▸ **TASK TO COMPLETE**:
Go through the lines below one by one and count those holding the string "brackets". Give the count alone.

▸ **DATA BLOCK**:

- - - -

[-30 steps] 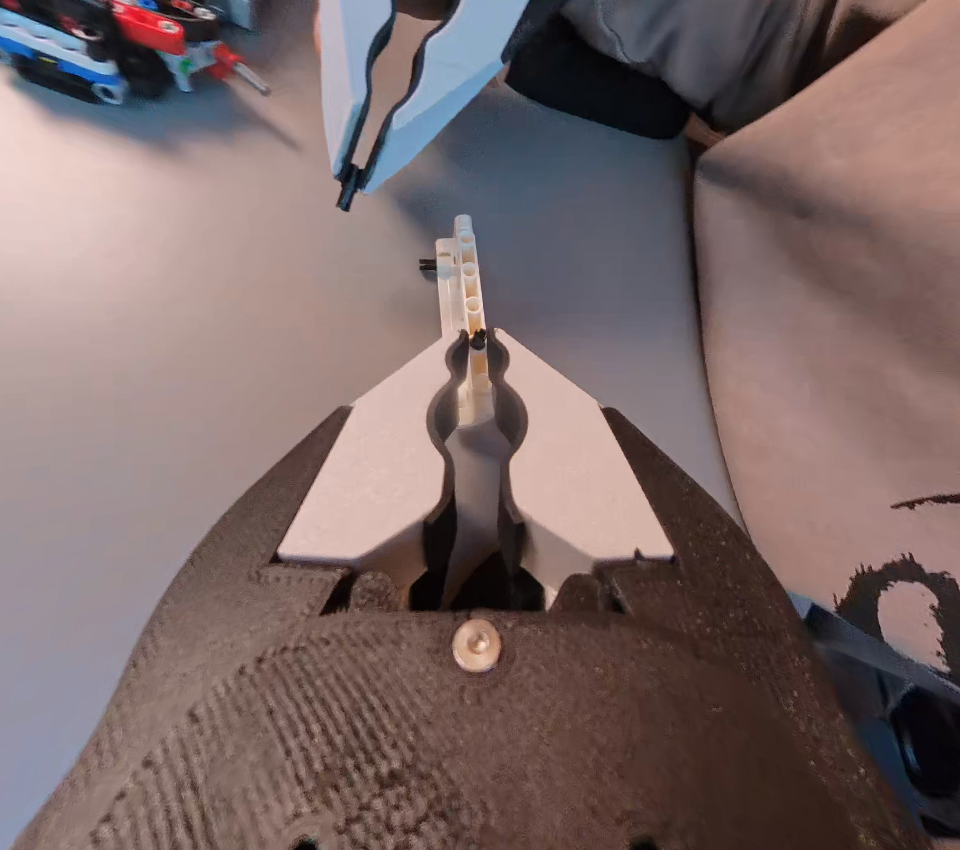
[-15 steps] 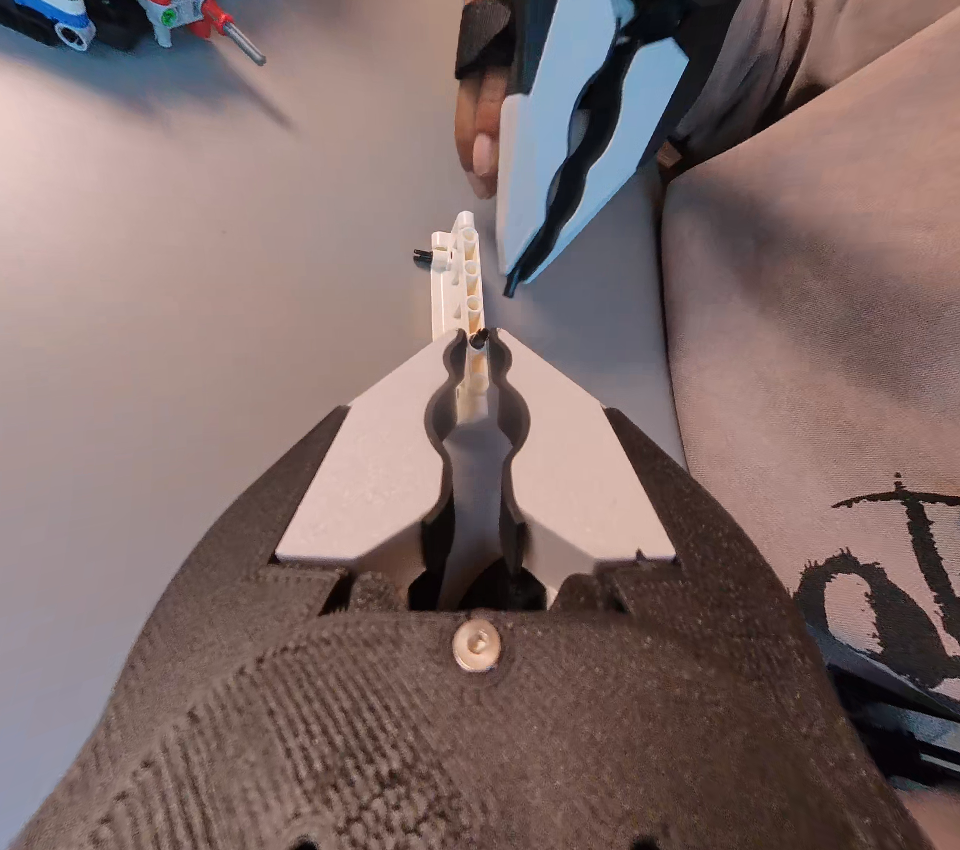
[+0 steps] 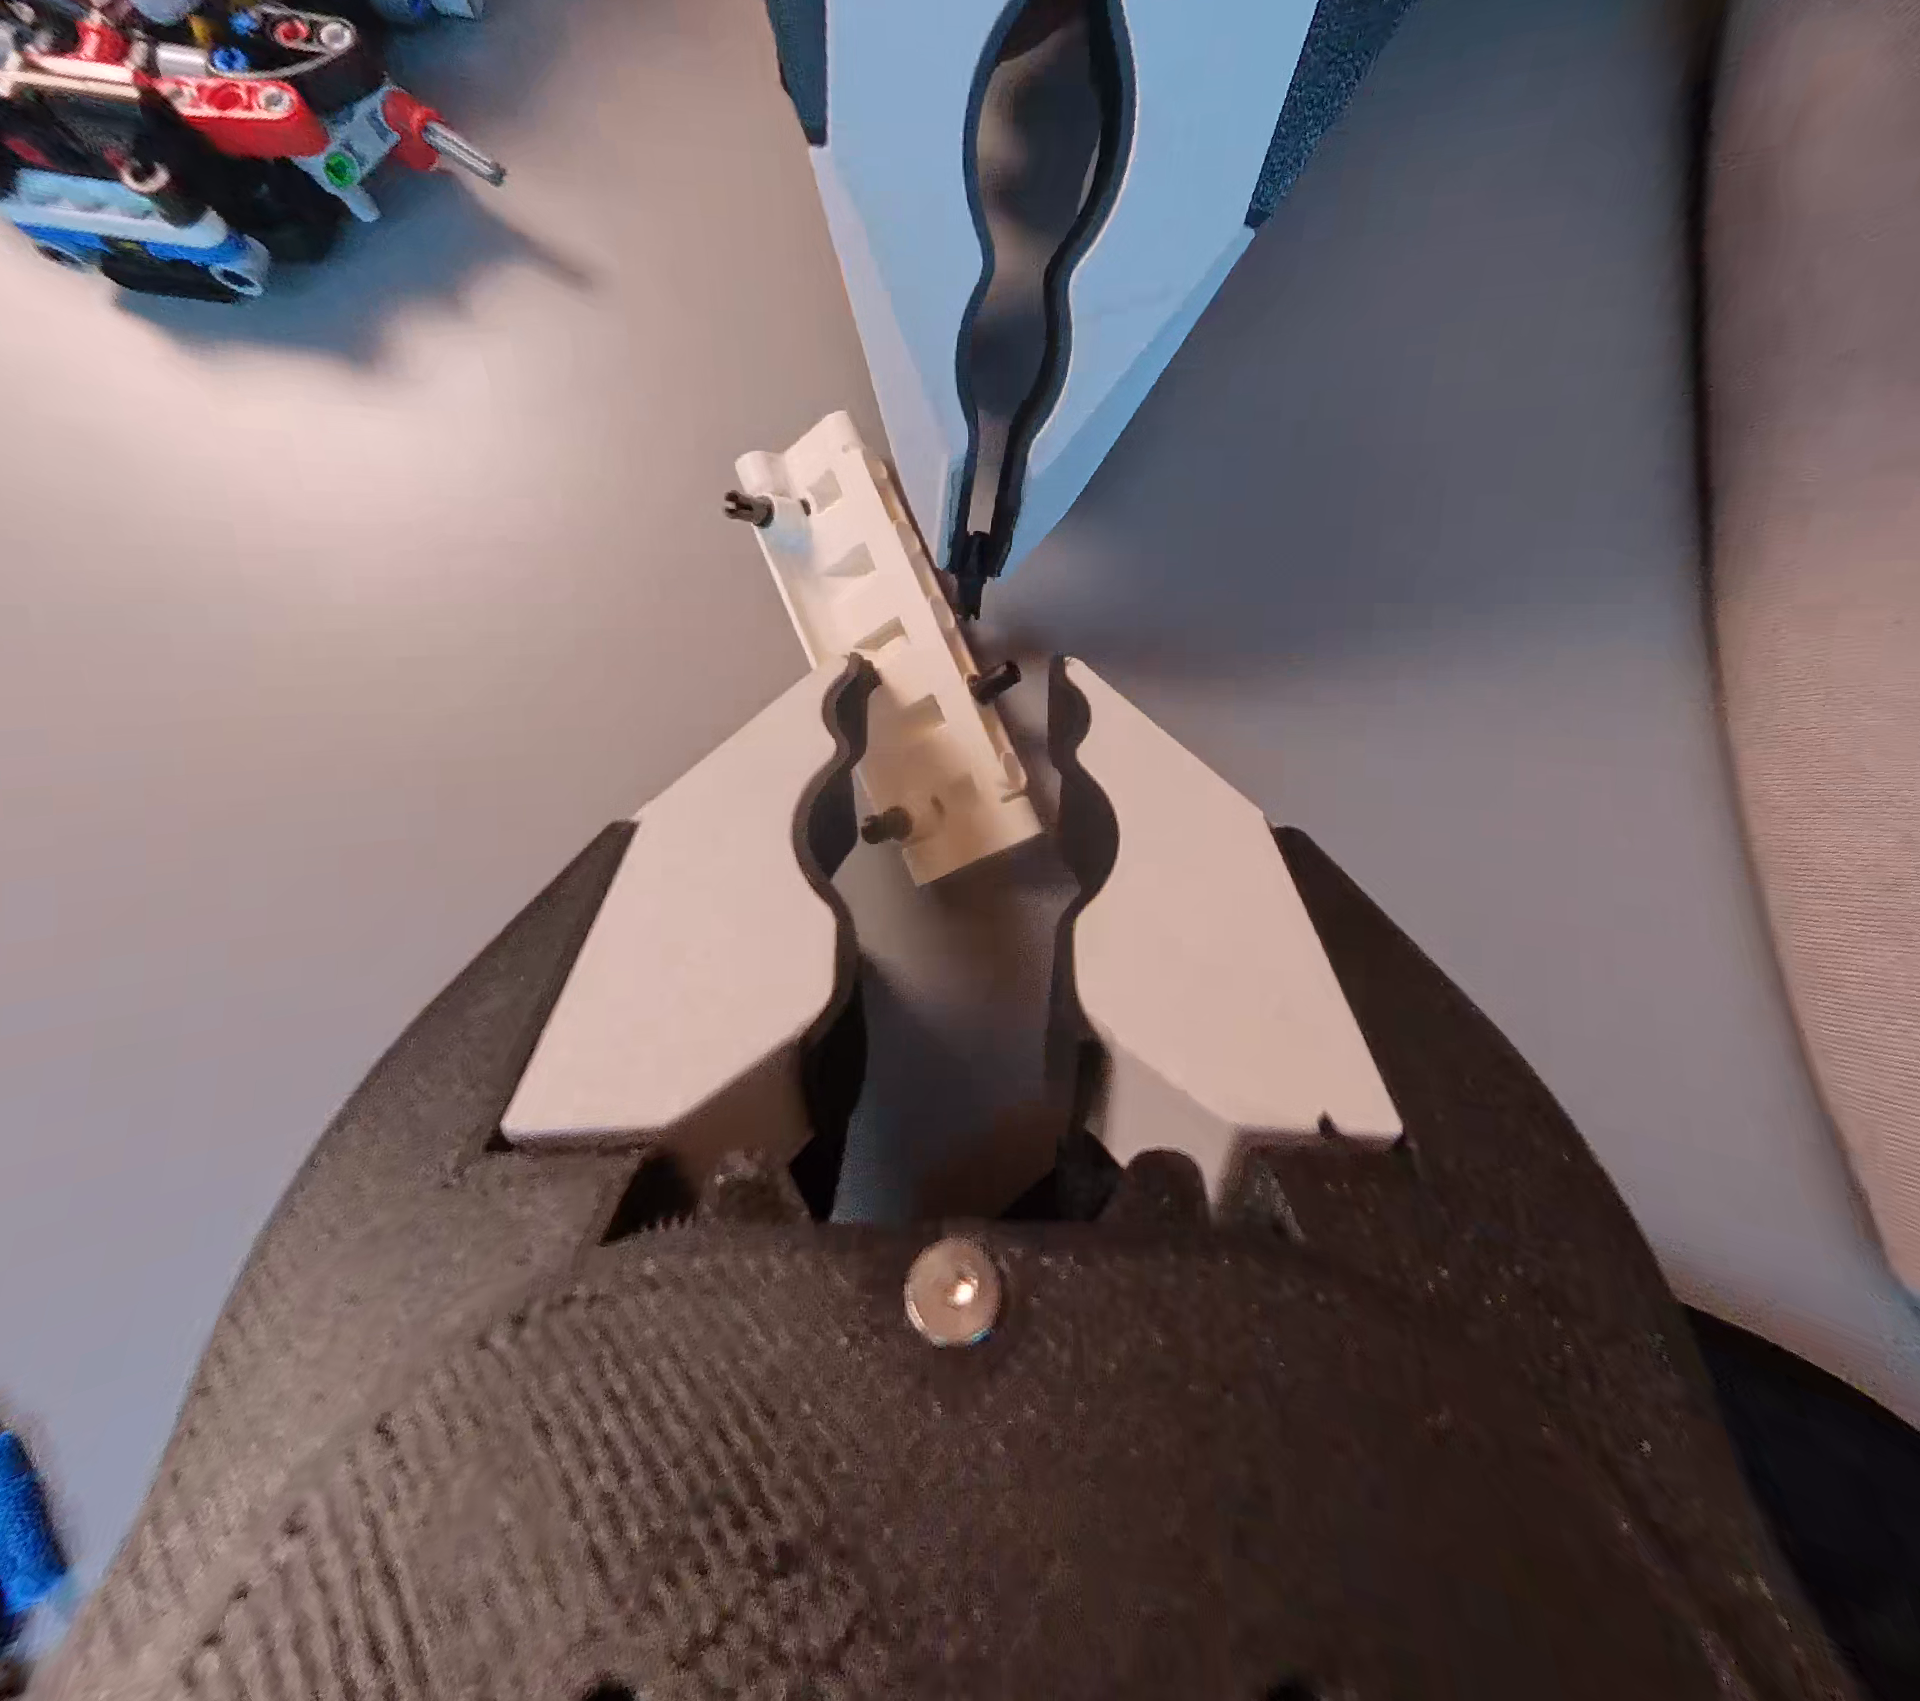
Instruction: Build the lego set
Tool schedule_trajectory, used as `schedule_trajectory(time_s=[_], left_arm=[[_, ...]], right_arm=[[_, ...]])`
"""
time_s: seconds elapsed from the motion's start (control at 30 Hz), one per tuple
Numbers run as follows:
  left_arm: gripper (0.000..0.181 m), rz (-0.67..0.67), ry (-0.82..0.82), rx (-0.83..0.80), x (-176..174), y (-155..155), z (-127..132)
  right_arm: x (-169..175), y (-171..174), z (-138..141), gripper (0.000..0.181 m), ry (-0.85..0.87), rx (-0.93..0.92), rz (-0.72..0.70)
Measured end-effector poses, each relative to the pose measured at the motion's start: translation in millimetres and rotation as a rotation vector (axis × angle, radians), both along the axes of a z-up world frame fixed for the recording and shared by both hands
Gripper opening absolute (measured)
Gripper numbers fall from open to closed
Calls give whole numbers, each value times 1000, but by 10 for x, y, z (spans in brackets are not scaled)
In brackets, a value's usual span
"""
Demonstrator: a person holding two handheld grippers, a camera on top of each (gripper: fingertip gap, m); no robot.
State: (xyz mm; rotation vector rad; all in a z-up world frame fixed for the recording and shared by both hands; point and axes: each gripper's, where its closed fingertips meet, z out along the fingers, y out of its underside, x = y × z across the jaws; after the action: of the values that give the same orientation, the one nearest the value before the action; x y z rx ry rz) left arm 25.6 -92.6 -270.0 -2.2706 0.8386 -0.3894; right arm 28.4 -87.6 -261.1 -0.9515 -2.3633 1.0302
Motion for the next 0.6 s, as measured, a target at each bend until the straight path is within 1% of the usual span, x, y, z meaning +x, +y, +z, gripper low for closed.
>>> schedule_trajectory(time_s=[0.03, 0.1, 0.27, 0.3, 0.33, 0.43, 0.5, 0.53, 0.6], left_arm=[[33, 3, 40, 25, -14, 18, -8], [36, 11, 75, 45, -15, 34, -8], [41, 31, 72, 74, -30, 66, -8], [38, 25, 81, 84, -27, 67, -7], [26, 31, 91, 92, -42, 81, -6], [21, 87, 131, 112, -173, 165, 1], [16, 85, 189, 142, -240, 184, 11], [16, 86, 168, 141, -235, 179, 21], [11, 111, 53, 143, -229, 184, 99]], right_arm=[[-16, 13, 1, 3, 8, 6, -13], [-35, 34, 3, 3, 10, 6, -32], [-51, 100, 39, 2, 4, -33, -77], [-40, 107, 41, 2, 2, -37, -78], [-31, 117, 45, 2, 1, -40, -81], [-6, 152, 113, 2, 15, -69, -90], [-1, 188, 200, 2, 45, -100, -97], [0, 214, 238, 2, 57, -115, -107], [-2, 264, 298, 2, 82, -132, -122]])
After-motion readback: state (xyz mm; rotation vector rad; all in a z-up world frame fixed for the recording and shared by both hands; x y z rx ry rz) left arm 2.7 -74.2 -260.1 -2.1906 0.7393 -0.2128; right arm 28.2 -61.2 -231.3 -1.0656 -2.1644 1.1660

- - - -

▸ **WRITTEN SOLUTION**:
2